• Problem
Can you pull out each line of the data below that includes the word "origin"?

• Data
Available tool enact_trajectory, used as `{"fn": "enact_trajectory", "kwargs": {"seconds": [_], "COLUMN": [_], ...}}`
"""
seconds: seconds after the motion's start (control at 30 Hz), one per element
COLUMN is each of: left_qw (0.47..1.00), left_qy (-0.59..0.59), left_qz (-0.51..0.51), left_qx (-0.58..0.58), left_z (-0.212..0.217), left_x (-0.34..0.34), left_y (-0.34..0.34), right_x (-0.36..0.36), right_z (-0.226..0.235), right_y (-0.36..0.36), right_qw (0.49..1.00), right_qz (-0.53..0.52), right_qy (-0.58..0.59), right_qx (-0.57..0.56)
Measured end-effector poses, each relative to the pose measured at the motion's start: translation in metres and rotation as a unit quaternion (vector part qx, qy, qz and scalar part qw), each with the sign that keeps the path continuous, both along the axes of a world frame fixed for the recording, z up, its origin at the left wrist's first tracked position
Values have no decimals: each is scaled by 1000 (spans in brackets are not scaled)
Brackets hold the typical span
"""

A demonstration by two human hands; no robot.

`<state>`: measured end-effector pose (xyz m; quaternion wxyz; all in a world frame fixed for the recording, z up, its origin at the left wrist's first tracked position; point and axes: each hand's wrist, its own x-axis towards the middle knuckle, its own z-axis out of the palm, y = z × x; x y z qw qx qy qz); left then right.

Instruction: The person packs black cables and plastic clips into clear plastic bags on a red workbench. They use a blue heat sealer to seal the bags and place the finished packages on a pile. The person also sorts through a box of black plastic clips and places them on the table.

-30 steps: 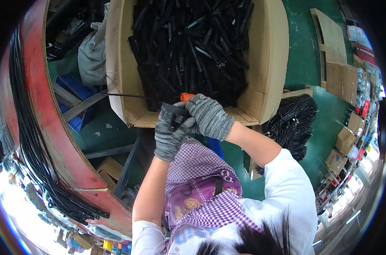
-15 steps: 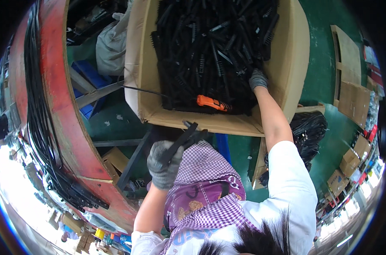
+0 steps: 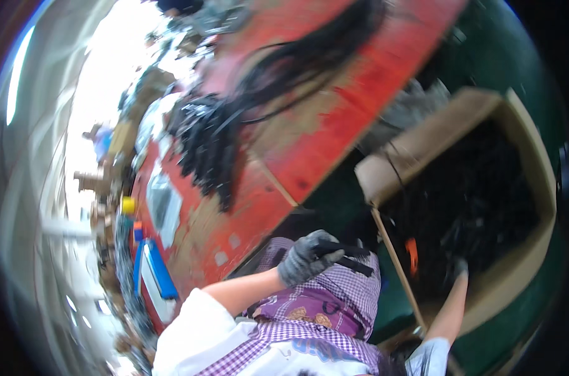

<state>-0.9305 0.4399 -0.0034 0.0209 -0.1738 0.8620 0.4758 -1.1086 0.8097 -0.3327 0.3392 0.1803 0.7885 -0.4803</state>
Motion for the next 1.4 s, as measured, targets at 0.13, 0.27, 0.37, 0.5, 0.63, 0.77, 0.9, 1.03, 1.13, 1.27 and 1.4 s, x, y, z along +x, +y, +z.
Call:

• Result
Measured end-effector poses, each relative to the pose measured at the motion's start: translation in metres and rotation as a unit quaternion (vector part qx, qy, qz and scalar part qw), each with the sign that keeps the path continuous, both along the axes of a world frame fixed for the recording, z up, its origin at the left wrist's first tracked position
`<state>`: measured end-effector pose (xyz m; quaternion wxyz; all in a world frame fixed for the recording, z up, its origin at the left wrist's first tracked position; point and axes: each hand's wrist, its own x-axis towards the middle knuckle, its own z-axis out of the palm, y = z × x; x y z qw qx qy qz); left then right.

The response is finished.